_Problem description_
When you reach the line with "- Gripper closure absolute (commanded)" in the data below, begin printing lines exactly, and stop once the line with "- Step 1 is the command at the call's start" has been printed.
*** Available data
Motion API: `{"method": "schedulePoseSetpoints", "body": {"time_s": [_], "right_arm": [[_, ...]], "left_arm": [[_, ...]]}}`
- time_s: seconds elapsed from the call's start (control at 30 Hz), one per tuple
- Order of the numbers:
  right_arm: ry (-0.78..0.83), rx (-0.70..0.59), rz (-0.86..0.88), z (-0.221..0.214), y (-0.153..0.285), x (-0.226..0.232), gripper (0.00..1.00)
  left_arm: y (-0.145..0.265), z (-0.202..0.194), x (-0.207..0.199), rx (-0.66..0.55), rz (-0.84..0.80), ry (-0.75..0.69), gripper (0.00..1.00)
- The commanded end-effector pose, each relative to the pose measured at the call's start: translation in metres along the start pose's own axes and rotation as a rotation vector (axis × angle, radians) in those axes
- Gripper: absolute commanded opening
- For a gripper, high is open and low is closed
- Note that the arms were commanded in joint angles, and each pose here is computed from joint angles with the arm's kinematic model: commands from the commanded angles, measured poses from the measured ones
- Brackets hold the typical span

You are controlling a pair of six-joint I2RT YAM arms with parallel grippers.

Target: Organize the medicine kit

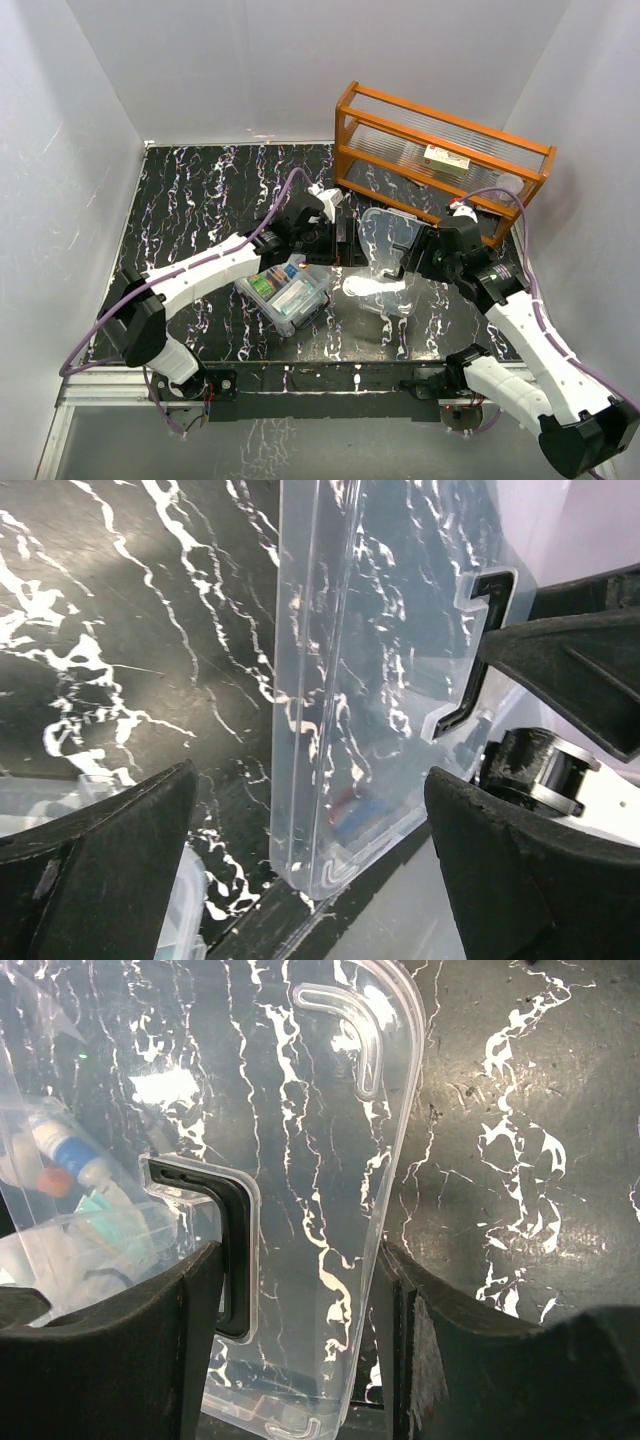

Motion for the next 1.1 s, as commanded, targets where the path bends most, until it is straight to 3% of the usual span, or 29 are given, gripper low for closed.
{"method": "schedulePoseSetpoints", "body": {"time_s": [0.0,0.17,0.33,0.63,0.83,1.07], "right_arm": [[-0.019,-0.055,0.086,0.018,0.02,0.016,0.44],[-0.026,-0.049,0.136,0.021,0.027,0.024,0.44],[-0.038,-0.04,0.196,0.019,0.028,0.031,0.44],[-0.064,-0.024,0.253,0.012,0.028,0.034,0.5],[-0.092,-0.066,0.294,0.016,0.038,0.037,0.64],[-0.088,-0.065,0.389,0.018,0.047,0.049,0.77]], "left_arm": [[0.01,0.013,-0.03,-0.003,-0.179,0.017,0.94],[0.013,0.008,-0.029,0.012,-0.265,0.054,0.87],[0.027,0.006,-0.034,0.009,-0.388,0.073,0.55],[0.047,0.011,-0.036,-0.041,-0.456,0.082,0.18],[0.055,0.018,-0.037,-0.054,-0.461,0.086,0.15],[0.081,0.03,-0.024,-0.163,-0.404,0.167,0.15]]}}
Point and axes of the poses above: each gripper's point midway between its finger pads, its own y axis back along the fingers, its own x axis along the line the jaws close on, z = x × y, the point moved 6 cm from there along y, back along the fingers, and after that the axes turned 3 degrees about -y, right-handed, at the moved point
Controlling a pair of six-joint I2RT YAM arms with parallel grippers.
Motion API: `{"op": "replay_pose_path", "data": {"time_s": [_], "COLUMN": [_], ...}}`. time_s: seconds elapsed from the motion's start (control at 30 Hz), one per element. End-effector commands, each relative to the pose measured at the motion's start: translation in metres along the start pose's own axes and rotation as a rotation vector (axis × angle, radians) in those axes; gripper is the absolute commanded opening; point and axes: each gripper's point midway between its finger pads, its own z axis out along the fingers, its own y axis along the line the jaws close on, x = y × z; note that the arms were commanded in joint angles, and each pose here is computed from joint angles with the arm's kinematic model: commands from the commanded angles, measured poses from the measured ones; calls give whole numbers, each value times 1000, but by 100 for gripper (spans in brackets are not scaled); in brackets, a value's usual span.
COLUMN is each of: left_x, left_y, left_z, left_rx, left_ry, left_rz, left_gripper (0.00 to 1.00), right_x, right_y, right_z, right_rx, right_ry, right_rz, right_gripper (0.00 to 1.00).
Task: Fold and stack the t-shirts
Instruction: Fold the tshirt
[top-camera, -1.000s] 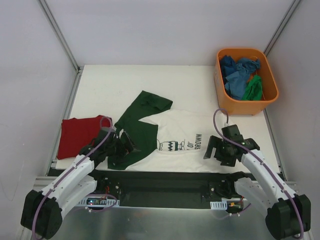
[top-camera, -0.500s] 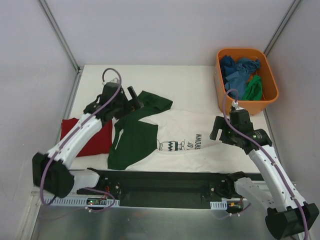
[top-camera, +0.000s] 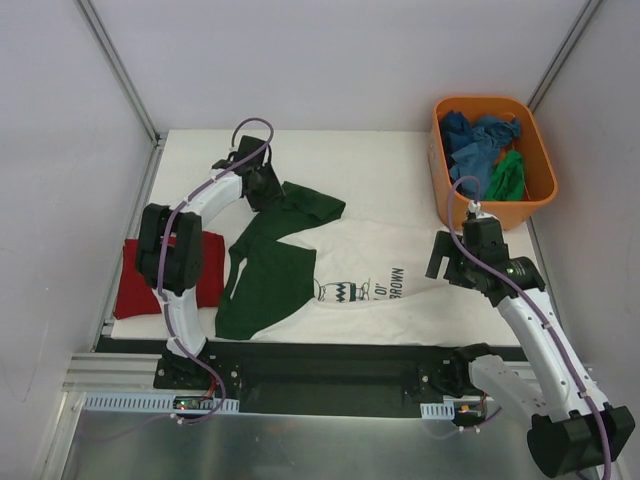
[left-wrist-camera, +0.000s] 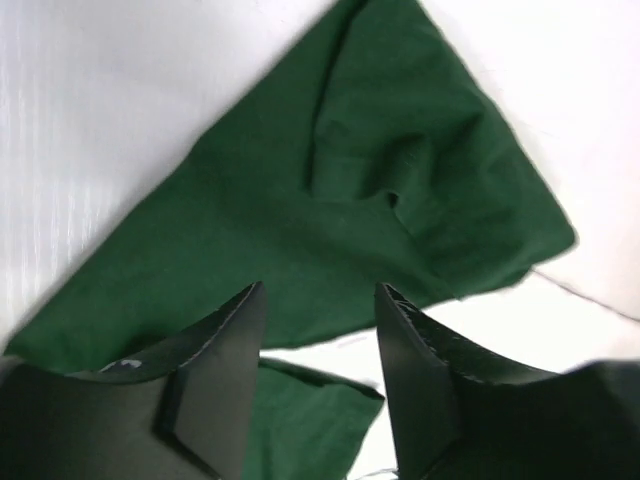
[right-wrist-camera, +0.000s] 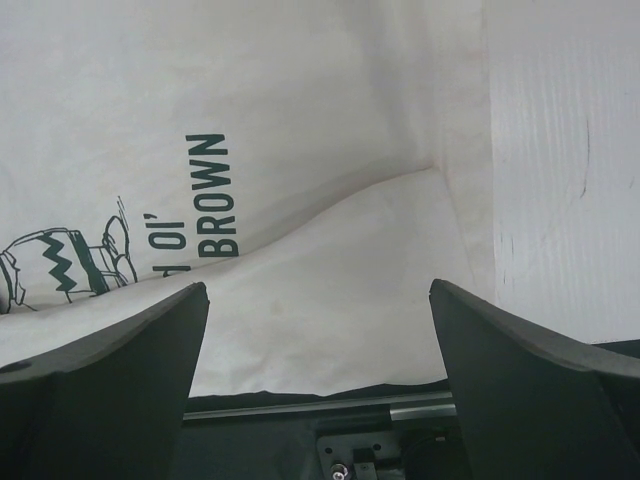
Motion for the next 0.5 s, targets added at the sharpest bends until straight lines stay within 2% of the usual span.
{"op": "replay_pose_path", "data": {"time_s": [0.0,0.23,0.47], "left_x": [-7,0,1], "left_y": [-6,-9,-10], "left_z": [18,47,64], "left_rx": [5,18,9], "left_ry": [22,89,107], "left_rz": [-6,-17,-48], "left_gripper": [45,41,37], "right_x": [-10,-11,-11], "right_y": [-13,-23,-30], "right_z": [-5,-5,-4], "right_rx": [36,69,88], "right_ry": [-59,-66,-65], "right_rz": [-4,8,14], "right_gripper": [97,97,97]}}
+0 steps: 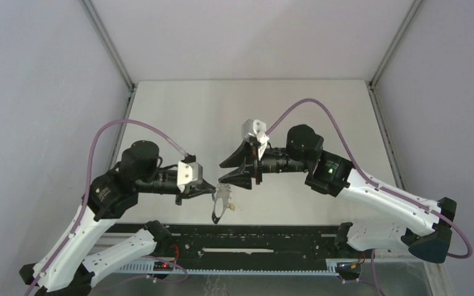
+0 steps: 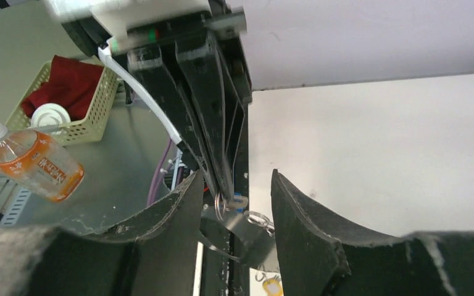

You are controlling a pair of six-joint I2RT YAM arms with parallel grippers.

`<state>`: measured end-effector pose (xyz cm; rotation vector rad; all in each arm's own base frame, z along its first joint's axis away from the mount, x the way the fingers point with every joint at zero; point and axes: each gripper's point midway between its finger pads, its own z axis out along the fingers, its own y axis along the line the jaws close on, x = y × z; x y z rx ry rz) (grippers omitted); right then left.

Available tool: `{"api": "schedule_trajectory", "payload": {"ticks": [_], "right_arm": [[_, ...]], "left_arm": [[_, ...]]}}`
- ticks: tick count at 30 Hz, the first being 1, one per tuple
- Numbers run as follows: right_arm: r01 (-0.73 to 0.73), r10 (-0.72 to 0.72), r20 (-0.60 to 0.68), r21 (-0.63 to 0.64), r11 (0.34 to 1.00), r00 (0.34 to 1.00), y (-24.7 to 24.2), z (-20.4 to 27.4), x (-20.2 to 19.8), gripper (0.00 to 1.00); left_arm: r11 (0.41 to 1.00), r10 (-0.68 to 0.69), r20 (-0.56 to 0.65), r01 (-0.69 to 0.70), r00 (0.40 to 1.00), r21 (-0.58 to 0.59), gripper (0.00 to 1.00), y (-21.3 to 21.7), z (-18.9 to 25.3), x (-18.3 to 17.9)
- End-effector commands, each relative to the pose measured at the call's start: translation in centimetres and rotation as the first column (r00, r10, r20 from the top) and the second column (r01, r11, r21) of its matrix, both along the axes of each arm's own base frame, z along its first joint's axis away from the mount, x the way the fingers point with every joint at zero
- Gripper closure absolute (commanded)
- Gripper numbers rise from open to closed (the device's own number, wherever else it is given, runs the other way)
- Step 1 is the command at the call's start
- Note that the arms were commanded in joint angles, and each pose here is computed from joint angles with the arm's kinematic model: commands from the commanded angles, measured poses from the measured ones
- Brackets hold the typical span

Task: Put the keys on the keyring
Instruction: Adjust the key on the keyring.

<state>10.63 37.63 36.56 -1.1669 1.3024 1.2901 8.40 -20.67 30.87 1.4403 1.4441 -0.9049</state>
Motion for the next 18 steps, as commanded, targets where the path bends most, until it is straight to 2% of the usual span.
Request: {"api": "schedule_trajectory", "payload": {"ticks": [1, 6, 14, 18], "right_arm": [[-0.059, 0.061, 0.004, -0.185, 0.981, 0.998, -0.7, -1.4, -0.3, 0.47], [-0.130, 0.130, -0.019, -0.280, 0.951, 0.991, -0.7, -1.6, -1.0, 0.58], [-0.146, 0.140, -0.041, -0.326, 0.934, 0.989, -0.6, -1.9, -0.9, 0.67], [-0.154, 0.141, -0.062, -0.345, 0.926, 0.988, -0.2, -2.5, -0.7, 0.68]], "left_arm": [[1.000, -0.020, 0.070, 0.020, 0.997, 0.005, 1.00, -0.4, 0.9, 0.8], [1.000, -0.003, 0.089, 0.002, 0.996, 0.005, 1.00, -0.9, 1.8, 1.9], [1.000, 0.001, 0.106, 0.001, 0.994, -0.014, 1.00, -0.7, 2.0, 1.7], [1.000, 0.006, 0.114, -0.003, 0.993, -0.027, 1.00, -0.7, 2.2, 1.7]]}}
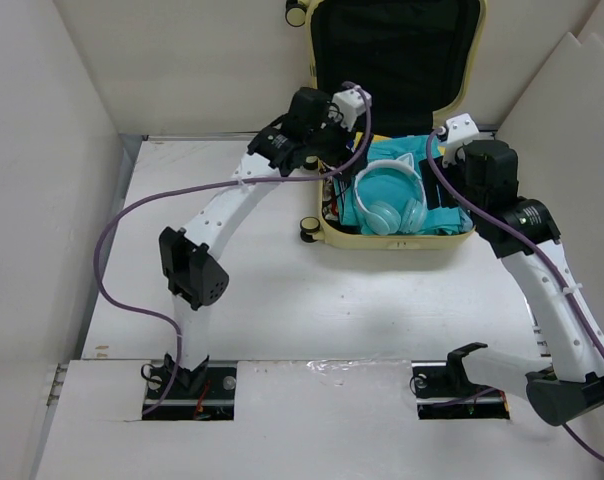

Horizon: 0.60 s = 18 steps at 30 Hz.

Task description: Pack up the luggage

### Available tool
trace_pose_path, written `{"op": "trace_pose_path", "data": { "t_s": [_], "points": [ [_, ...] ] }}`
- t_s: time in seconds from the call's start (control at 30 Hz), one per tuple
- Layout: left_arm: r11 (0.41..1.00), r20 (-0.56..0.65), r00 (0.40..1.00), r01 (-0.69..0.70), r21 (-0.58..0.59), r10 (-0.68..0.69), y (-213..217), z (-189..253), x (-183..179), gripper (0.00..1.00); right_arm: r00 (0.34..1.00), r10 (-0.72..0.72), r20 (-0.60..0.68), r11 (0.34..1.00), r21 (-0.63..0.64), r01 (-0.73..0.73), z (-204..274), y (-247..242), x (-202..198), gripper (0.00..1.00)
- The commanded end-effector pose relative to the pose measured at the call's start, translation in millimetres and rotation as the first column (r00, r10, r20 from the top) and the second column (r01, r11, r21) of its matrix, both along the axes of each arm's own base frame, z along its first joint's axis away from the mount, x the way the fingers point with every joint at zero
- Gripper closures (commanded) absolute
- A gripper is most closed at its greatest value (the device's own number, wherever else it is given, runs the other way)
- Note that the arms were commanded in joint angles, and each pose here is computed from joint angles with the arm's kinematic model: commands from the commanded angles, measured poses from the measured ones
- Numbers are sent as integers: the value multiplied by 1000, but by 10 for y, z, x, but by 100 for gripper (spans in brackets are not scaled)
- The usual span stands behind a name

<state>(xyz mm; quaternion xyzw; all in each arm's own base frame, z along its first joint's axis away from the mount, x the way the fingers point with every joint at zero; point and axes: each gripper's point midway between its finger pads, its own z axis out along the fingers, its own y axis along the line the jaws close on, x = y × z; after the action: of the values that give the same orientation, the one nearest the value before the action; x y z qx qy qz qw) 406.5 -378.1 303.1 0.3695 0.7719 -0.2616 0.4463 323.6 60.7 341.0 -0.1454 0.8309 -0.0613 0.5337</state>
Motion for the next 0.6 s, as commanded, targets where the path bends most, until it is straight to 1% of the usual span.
{"op": "trace_pose_path", "data": {
  "t_s": [0.0, 0.07, 0.1, 0.13, 0.17, 0.23, 0.3, 0.37, 0.43, 0.47, 0.5, 0.57],
  "points": [
    [973, 63, 975, -204, -105, 211, 458, 317, 505, 6, 999, 22, 35, 1000, 16, -22, 101, 62, -15, 28],
    [956, 51, 962, -261, -132, 269, 631, 288, 718, 7, 999, 22, 25, 1000, 13, -22, 56, 62, -15, 28],
    [949, 24, 955, -289, -123, 294, 690, 126, 855, 9, 999, 22, 25, 1000, 13, -22, 56, 62, -15, 28],
    [936, 7, 945, -322, -142, 327, 824, 130, 995, 11, 1000, 22, 16, 1000, 10, -22, 37, 58, -27, 28],
    [932, 0, 941, -335, -135, 338, 867, 57, 1073, 16, 1000, 22, 16, 1000, 10, -22, 37, 57, -27, 28],
    [929, -35, 936, -352, -119, 350, 904, -185, 1230, 22, 1000, 22, 7, 1000, 7, -22, 19, 53, -39, 28],
    [939, -61, 945, -326, -113, 321, 833, -328, 1251, 26, 1000, 14, -2, 1000, -1, -14, -12, 46, -15, 28],
    [943, -97, 947, -317, -106, 307, 772, -501, 1283, 26, 1000, 14, -12, 1000, -4, -14, -44, 54, 8, 28],
    [942, -104, 948, -311, -122, 300, 723, -559, 1329, 26, 1000, 14, -3, 1000, -1, -14, -6, 54, 9, 28],
    [940, -126, 944, -319, -117, 305, 710, -648, 1344, 27, 1000, 14, -3, 1000, -1, -14, -6, 54, 9, 28],
    [942, -116, 948, -310, -132, 296, 688, -614, 1355, 27, 1000, 14, -13, 1000, -5, -14, -39, 63, 32, 28],
    [939, -128, 945, -316, -133, 300, 662, -698, 1401, 30, 1000, 14, -22, 1000, -8, -14, -58, 58, 19, 28]
  ]
}}
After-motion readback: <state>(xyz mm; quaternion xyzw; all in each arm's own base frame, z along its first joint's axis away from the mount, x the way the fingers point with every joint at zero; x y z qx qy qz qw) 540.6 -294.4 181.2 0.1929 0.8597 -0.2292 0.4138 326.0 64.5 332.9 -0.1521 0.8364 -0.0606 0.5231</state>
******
_Solution to this exercise_
- Gripper closure absolute (commanded)
- Gripper numbers rise from open to closed (the device's own number, wherever else it is given, runs the other way)
- Step 1 is the command at the call's start

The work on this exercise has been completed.